Instruction for the data below: set down exactly the lines from the line with "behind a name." to the line with "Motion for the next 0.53", inclusive, and no others.

(Data extracted from a collection)
++++++++

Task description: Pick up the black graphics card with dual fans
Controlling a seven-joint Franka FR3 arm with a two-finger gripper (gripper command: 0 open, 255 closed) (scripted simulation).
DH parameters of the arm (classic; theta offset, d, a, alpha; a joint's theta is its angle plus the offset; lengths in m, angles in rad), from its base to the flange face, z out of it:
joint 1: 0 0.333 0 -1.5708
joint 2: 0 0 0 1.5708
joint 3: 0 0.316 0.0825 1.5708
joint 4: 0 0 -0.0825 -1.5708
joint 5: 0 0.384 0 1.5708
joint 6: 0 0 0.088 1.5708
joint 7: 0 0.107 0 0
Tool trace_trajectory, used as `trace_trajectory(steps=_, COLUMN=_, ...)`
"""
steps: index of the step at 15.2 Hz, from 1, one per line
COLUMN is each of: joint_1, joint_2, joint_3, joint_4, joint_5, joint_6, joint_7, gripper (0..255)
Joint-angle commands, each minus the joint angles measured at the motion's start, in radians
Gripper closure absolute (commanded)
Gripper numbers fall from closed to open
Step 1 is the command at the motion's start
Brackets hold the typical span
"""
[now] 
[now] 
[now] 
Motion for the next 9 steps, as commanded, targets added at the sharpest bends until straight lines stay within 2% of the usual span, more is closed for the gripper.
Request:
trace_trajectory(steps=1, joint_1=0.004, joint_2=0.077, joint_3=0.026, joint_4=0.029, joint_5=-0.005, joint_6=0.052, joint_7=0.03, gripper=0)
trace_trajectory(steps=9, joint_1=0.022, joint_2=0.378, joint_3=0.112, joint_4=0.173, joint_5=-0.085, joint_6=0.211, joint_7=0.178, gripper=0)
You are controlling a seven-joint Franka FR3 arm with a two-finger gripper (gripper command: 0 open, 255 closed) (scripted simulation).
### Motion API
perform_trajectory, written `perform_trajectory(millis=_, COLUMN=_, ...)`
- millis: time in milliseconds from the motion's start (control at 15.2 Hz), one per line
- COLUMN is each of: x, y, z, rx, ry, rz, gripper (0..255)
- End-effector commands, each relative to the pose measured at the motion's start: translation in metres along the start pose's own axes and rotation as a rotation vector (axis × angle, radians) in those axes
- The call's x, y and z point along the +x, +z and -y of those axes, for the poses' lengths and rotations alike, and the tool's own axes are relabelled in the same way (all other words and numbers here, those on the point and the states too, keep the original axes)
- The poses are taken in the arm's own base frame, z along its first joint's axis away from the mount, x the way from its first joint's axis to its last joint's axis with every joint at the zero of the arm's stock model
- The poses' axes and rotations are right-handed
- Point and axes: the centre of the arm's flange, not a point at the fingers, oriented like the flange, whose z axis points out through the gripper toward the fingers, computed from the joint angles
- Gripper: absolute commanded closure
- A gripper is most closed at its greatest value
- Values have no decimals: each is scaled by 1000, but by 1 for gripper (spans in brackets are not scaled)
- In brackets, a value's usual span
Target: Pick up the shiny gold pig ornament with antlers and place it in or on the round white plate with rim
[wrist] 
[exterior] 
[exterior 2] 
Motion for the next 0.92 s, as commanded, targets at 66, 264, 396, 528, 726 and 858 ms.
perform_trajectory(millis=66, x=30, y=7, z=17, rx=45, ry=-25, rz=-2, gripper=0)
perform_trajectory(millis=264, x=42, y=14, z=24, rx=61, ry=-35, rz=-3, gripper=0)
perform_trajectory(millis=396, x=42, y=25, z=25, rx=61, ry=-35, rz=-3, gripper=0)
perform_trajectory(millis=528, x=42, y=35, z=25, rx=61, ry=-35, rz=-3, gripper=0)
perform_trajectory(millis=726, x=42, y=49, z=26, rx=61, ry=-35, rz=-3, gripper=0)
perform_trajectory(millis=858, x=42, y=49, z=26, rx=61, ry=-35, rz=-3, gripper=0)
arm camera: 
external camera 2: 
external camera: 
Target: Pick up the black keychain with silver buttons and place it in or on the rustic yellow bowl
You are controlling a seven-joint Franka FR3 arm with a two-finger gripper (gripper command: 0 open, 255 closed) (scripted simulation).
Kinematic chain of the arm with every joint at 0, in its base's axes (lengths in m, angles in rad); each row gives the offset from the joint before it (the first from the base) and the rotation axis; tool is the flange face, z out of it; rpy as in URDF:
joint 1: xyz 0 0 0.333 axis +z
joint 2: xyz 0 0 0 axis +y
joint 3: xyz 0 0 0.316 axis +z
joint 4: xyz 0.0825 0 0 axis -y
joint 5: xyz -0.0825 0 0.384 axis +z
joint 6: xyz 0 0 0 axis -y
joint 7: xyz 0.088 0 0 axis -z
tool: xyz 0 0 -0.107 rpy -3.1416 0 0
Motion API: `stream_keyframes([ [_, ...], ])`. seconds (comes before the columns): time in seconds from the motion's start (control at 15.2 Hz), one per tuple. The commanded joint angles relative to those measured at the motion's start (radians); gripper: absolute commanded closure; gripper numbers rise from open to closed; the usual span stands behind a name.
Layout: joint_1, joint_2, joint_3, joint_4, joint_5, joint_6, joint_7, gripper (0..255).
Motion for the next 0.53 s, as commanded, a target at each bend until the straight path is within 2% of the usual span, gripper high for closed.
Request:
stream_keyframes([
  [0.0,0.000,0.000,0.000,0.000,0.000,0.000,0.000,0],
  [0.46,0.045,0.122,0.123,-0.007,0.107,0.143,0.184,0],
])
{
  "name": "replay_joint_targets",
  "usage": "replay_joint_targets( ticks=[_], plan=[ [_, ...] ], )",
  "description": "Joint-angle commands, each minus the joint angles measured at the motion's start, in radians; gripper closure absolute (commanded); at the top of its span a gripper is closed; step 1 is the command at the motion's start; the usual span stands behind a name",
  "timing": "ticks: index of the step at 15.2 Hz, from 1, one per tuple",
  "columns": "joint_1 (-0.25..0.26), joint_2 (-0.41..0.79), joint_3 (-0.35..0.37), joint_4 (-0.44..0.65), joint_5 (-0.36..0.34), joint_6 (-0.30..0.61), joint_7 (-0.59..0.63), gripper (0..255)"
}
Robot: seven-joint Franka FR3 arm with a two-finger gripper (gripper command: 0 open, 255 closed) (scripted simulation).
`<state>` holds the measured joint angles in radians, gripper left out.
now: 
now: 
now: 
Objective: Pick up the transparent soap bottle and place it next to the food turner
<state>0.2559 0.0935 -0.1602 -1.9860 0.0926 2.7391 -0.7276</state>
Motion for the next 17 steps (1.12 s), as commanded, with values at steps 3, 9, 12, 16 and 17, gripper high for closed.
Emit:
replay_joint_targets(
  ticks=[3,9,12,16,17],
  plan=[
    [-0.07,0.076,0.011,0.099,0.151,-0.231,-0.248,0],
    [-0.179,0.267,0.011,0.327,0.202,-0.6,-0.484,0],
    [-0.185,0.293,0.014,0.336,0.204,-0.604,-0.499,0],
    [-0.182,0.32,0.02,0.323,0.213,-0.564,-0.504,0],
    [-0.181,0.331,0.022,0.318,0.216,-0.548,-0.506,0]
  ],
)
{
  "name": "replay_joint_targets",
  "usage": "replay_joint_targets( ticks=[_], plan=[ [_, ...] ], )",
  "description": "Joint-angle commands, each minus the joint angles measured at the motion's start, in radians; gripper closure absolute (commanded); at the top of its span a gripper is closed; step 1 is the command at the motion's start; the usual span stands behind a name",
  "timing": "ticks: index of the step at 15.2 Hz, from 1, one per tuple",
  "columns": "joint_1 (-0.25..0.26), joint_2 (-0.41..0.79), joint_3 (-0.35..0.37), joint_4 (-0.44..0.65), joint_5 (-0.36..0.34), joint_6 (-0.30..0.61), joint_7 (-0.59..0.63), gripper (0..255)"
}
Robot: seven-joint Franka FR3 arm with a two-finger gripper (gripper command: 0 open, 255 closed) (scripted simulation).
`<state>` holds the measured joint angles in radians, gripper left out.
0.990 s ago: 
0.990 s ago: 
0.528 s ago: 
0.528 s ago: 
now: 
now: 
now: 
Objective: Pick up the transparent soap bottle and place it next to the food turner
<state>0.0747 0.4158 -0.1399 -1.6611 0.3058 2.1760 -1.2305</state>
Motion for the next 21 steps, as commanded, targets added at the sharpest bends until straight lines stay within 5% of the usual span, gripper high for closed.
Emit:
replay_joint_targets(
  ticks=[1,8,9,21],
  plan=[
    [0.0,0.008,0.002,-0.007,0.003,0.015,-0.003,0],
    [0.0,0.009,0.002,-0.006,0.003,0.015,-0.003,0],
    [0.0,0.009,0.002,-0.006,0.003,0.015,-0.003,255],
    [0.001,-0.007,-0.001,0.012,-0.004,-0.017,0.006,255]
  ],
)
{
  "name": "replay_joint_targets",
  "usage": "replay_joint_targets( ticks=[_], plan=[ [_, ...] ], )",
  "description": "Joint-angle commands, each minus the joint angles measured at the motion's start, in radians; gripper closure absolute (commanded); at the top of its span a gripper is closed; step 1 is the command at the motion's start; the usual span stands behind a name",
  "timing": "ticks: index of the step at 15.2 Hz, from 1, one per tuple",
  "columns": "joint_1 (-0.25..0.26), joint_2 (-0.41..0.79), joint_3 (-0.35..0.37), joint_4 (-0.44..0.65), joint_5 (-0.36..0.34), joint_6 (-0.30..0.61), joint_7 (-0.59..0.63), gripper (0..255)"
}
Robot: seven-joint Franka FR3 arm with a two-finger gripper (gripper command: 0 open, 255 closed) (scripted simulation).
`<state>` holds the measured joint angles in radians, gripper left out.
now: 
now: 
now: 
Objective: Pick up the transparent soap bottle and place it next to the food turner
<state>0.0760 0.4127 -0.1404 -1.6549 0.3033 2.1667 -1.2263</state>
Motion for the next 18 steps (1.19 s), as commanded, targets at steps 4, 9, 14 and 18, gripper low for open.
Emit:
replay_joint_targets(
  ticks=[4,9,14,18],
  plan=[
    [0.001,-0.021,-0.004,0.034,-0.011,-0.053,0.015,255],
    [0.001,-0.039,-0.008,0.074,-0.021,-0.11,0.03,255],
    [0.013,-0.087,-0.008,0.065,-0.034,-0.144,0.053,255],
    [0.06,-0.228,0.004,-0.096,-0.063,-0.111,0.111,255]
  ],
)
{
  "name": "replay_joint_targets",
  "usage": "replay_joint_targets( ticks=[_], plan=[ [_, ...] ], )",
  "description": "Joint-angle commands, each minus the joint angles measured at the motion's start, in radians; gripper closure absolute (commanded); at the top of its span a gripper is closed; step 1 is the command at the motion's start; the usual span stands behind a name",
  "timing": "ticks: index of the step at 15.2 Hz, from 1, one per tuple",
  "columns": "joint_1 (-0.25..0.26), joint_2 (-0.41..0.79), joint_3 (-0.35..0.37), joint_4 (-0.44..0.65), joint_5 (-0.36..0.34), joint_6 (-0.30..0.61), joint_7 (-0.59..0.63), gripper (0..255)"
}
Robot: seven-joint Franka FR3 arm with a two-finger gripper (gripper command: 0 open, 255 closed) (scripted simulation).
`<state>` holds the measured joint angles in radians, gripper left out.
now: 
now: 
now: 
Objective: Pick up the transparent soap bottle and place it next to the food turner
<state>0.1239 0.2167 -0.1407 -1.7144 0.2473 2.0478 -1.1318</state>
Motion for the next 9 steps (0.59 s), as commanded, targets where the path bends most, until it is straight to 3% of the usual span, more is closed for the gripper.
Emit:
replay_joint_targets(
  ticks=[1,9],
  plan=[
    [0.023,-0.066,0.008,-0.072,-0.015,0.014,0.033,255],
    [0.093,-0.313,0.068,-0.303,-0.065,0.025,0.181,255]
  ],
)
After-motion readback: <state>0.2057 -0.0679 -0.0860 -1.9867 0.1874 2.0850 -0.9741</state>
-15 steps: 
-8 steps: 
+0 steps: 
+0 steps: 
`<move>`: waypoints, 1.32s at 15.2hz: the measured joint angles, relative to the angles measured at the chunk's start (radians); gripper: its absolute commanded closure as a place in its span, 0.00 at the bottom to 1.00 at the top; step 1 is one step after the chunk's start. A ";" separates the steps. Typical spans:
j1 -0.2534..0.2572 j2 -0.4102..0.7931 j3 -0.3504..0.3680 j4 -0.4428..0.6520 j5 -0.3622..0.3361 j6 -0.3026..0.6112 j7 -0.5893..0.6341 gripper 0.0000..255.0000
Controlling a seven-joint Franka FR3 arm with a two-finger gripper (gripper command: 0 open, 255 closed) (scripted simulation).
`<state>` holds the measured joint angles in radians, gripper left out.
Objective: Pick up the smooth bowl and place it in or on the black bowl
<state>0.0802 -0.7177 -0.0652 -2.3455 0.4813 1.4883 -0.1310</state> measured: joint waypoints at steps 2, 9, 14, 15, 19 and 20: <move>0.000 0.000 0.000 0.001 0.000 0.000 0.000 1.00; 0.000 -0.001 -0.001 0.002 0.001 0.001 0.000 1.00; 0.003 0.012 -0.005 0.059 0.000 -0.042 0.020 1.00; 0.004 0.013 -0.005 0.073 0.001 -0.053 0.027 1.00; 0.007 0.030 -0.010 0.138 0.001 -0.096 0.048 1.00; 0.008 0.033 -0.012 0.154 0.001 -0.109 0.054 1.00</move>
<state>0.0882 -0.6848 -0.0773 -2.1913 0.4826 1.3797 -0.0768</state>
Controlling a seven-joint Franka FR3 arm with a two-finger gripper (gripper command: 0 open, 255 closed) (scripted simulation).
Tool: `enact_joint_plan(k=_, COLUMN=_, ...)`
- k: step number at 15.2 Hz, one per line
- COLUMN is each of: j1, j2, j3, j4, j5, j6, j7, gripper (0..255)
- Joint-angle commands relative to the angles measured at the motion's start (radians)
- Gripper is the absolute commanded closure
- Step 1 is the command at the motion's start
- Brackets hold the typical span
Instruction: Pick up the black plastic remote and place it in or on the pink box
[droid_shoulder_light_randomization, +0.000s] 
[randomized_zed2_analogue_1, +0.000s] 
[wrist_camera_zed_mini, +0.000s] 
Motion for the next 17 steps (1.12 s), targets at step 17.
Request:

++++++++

- Reply:
Motion API: `stream_keyframes([ [_, ...], ])`. seconds (comes before the columns): time in seconds from the motion's start (control at 15.2 Hz), one per tuple. The commanded joint angles relative to those measured at the motion's start (radians); gripper: absolute commanded closure; gripper numbers rise from open to closed; the usual span stands behind a name.
Layout: joint_1, joint_2, joint_3, joint_4, joint_5, joint_6, joint_7, gripper (0..255).
Motion for the next 0.53 s, as commanded, a target at each bend until the straight path is within 2% of the usual span, gripper high for closed.

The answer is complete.